## TASK OBJECTIVE
Look through the data below. Collect every line where the word "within" occurs.

## DATASET
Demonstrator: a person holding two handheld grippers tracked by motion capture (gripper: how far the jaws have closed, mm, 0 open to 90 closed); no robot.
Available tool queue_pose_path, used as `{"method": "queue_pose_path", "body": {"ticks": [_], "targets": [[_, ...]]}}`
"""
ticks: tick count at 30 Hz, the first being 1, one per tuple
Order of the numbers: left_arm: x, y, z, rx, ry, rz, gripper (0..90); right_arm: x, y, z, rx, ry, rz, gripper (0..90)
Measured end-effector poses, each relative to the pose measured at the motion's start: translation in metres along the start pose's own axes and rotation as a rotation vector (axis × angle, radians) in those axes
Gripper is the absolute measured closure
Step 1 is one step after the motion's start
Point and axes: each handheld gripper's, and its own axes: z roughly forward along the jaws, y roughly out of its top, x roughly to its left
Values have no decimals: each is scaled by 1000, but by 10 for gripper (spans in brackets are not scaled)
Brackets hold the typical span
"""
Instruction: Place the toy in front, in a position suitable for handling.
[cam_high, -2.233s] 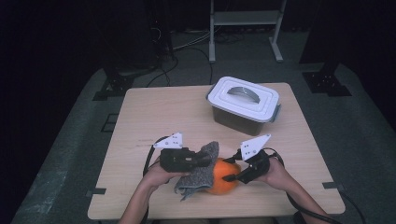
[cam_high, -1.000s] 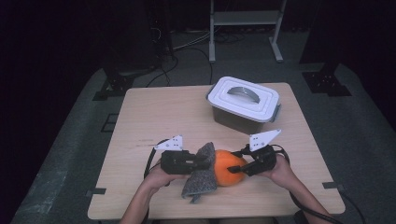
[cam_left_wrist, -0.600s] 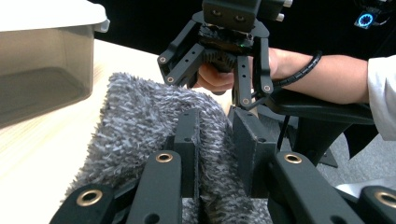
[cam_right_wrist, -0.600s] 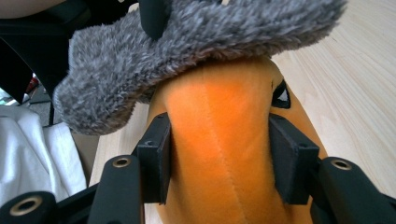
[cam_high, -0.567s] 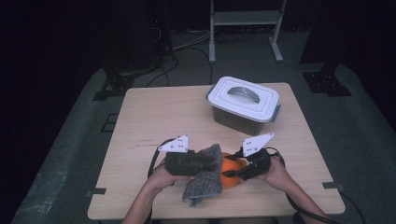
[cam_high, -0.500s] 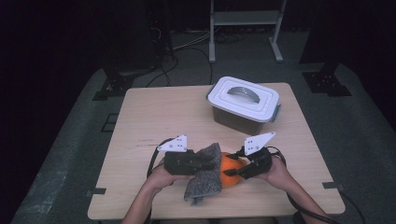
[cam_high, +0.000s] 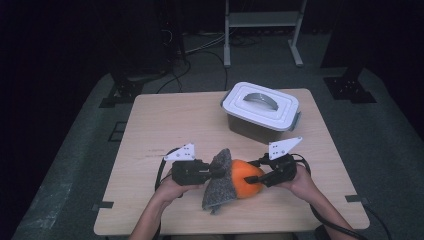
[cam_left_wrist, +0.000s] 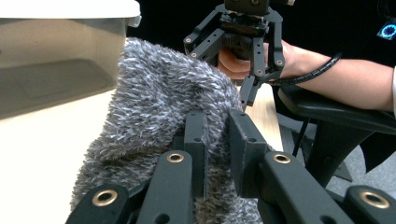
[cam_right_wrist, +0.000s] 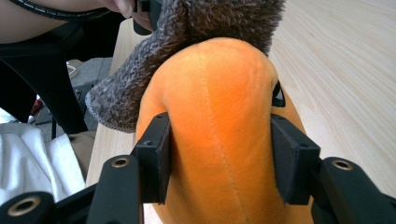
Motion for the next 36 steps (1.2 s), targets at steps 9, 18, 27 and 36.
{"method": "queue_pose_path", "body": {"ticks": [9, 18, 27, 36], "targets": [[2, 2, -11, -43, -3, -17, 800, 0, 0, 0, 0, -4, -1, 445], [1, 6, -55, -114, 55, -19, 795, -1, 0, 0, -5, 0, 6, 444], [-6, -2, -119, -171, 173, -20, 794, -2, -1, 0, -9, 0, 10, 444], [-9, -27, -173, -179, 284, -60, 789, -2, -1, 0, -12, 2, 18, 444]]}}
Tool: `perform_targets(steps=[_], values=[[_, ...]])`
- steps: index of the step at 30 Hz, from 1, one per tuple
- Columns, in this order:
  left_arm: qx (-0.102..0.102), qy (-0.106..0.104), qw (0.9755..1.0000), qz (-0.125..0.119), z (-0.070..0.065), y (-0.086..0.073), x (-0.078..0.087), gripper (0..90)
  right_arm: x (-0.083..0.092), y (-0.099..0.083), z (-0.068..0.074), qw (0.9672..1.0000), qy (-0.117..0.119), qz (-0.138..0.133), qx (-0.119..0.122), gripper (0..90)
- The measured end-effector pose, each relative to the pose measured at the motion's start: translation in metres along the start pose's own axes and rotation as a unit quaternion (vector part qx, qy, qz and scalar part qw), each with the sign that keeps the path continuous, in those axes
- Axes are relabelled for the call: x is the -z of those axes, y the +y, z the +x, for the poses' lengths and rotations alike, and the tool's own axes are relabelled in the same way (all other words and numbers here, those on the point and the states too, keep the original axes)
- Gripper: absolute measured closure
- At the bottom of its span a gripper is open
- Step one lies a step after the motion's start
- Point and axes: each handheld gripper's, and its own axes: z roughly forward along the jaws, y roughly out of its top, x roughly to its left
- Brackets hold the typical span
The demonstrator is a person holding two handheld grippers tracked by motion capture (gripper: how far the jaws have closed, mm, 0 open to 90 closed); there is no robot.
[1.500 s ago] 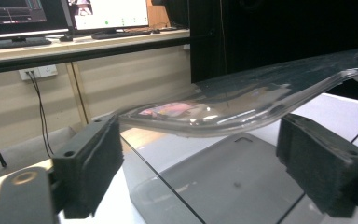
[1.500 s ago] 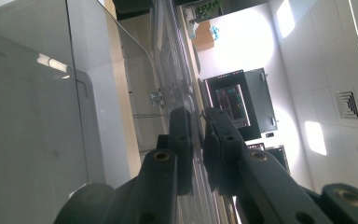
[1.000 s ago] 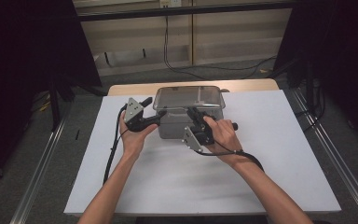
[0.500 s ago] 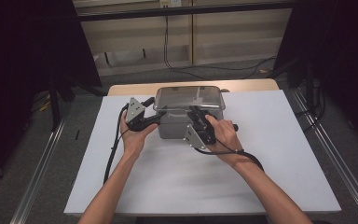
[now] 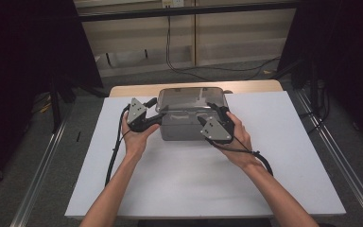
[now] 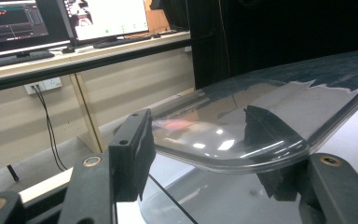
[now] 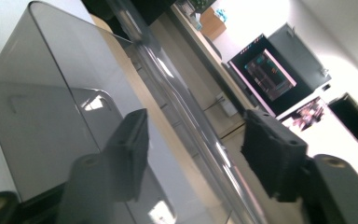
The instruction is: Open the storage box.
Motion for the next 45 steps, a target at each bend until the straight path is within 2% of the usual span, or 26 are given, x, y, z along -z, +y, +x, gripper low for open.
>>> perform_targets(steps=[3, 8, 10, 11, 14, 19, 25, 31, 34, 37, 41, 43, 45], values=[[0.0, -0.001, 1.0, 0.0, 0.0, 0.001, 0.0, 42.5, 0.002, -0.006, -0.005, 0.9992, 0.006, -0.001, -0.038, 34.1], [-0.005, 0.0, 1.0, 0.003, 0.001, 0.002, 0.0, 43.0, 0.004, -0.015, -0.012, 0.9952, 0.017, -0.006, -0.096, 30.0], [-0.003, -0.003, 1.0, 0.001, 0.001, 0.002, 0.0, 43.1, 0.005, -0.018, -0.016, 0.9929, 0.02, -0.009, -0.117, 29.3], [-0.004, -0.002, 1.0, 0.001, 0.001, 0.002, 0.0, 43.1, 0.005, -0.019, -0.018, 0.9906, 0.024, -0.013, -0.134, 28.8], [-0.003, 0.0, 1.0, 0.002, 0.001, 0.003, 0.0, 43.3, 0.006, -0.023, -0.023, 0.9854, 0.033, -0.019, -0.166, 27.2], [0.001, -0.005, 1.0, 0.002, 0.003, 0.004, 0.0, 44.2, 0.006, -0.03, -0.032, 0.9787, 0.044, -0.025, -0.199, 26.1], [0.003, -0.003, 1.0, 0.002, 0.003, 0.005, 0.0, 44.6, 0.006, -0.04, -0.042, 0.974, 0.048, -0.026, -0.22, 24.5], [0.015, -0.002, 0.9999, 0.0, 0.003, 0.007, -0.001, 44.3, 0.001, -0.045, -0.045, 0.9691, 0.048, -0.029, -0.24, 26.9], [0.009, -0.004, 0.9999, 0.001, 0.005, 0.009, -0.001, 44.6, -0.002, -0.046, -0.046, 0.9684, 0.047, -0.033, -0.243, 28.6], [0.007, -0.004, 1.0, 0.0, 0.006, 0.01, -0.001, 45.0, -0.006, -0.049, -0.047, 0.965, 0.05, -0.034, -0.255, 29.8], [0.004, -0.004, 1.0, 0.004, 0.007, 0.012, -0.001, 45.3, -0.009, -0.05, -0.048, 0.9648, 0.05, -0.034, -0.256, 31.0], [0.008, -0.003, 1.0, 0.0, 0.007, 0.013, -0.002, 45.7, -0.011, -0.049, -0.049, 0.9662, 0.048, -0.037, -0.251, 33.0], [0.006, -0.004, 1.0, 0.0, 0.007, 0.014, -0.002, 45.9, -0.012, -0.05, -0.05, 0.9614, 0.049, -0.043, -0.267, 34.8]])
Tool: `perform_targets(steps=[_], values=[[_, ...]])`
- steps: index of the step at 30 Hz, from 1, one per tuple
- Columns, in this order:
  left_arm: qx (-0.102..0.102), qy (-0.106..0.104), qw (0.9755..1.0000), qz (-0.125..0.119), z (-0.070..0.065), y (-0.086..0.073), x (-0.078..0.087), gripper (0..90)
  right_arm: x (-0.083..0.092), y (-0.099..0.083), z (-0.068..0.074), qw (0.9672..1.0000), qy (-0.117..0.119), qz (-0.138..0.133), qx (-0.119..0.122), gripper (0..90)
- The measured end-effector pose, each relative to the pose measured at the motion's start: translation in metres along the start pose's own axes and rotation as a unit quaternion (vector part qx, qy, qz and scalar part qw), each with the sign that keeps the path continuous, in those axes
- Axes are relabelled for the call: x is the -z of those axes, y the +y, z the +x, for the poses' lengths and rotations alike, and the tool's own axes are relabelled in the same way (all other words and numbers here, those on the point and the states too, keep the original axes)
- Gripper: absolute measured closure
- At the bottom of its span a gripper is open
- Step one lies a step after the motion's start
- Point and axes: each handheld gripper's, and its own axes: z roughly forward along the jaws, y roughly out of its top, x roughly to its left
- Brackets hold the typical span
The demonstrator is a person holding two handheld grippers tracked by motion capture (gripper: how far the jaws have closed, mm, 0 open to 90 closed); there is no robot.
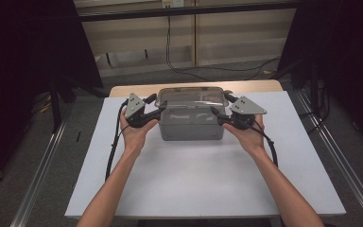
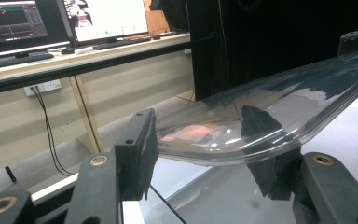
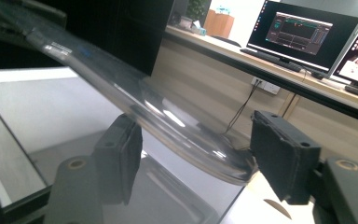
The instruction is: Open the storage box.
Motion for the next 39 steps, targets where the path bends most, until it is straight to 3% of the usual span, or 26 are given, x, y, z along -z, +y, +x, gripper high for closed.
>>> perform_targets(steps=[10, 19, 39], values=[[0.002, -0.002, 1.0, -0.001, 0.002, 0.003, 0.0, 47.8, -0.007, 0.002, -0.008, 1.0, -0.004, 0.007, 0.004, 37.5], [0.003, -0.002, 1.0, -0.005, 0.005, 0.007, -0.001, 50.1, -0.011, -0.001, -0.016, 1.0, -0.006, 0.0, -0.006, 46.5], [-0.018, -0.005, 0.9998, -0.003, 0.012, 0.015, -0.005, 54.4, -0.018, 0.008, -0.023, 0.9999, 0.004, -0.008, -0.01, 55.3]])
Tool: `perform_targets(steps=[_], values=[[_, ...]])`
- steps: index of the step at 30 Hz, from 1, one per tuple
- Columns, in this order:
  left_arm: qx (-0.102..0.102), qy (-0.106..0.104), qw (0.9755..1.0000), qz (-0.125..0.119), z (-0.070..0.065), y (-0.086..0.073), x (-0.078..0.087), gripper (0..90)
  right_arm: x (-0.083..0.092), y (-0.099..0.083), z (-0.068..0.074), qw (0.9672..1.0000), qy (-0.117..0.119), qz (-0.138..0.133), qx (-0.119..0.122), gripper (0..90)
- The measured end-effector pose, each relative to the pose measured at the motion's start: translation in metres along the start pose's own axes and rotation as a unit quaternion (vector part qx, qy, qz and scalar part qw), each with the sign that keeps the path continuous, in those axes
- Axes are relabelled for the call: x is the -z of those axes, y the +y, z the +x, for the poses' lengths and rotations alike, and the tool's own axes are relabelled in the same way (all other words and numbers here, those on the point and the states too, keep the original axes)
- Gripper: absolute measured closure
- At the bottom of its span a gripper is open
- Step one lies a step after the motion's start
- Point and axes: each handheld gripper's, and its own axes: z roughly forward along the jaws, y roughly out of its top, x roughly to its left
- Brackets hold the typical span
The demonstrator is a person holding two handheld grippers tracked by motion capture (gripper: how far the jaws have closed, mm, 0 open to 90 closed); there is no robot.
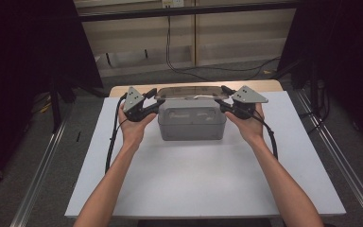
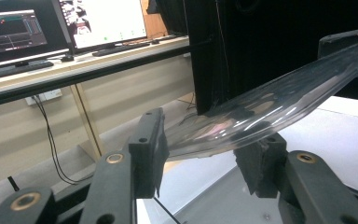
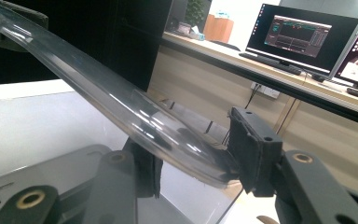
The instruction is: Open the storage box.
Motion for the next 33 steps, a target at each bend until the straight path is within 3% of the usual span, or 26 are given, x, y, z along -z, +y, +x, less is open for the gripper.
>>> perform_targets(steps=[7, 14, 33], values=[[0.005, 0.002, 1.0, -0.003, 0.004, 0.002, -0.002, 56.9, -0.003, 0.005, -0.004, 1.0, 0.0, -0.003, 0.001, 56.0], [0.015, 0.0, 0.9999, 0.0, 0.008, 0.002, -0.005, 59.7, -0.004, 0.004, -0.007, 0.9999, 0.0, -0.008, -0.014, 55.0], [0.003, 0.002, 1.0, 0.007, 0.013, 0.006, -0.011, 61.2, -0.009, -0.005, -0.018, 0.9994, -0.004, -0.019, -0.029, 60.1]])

## EXPECTED OUTPUT
Motion for the next 45 steps, a target at each bend until the straight path is within 2% of the usual span, or 26 are given, x, y, z along -z, +y, +x, gripper low for open.
Motion for the next 33 steps, a target at each bend until the straight path is within 3% of the usual span, or 26 are given, x, y, z along -z, +y, +x, less is open for the gripper.

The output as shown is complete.